Je n’étais pas attendu et j’ai dû donc patienter pendant près d’une demi-heure pour que la comtesse soit disponible. Elle fût enfin arrivée, elle avait un grand tablier qui recouvrait sa robe, un petit sécateur et des gants de jardinier. Elle avait les joues roses, le teint légèrement hâlé, une large trace de terre sur son front.
- On vient de me prévenir de votre visite. Je suis désolée de vous avoir fait attendre, Maître. Vous permettez une minute supplémentaire afin que je me débarbouille ?
- Je vous en prie, ai-je dit en m’inclinant.
Dans un joli frou-frou de jupons, elle a disparu aussi rapidement. Quand elle est revenue, je lui ai expliqué la situation. Elle ne dérageait pas. Elle savait très bien qui était à l’origine de cette mise en garde : Alphonse Bonnel.
- Comment se peut-il que deux frères puissent être aussi différents ? L’un est bon, honnête, fidèle et l’autre est mauvais, filou et pervers. Puisque c’est ainsi, a-t-elle dit autoritaire, convoquez mon frère John, mon beau-père, monsieur Charles Bonnel et vous-même.
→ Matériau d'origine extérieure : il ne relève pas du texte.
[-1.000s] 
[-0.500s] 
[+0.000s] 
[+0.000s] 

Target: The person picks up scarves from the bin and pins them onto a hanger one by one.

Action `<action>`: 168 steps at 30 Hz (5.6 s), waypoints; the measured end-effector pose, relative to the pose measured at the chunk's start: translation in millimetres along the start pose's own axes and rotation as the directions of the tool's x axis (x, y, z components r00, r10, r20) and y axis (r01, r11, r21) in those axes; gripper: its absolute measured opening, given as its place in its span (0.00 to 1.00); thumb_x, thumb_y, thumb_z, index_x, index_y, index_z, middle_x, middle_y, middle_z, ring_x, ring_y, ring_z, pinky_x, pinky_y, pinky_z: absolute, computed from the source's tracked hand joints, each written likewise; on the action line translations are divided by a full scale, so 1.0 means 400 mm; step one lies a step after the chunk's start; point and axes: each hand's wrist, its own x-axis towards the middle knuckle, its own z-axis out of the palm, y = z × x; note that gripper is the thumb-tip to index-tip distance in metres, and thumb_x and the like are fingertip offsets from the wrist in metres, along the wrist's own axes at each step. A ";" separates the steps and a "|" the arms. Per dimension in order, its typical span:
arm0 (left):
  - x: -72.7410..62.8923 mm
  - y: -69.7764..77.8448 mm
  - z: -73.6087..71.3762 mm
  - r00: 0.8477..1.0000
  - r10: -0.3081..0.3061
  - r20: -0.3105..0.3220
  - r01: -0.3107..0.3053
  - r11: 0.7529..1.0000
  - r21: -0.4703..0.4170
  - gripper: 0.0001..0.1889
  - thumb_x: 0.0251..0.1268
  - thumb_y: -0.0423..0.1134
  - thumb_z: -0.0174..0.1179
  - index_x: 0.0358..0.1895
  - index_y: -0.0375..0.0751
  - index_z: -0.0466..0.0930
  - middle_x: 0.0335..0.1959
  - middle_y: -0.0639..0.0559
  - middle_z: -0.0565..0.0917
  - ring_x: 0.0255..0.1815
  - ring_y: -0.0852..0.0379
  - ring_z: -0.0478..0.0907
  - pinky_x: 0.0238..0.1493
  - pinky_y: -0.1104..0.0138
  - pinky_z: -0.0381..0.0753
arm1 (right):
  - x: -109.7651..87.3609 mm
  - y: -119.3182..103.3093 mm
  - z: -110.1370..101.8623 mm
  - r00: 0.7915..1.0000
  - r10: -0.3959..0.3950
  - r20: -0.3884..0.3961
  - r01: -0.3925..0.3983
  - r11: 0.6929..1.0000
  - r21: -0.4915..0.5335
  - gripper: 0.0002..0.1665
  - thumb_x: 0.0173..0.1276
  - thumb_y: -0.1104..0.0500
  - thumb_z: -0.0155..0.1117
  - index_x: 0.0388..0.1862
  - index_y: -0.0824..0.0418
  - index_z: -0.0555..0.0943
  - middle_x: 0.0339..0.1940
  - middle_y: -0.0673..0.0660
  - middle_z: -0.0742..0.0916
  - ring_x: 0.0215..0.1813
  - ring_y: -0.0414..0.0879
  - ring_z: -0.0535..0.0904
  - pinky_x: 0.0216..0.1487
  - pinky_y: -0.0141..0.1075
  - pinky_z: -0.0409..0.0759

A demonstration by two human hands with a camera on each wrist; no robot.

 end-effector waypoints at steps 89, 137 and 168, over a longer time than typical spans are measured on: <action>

- Il faut une cinquième personne.
- James !
- Votre majordome ?
- Lui-même ! Ça fera deux Anglais, trois Français et un neutre ou trois protestants et trois catholiques.
Je souris ; elle m’amusait terriblement. Je repartis après le thé. J’ai horreur de cette boisson, mais je n’y coupe pas, dès que j’entre dans ses appartements, elle fait servir du thé.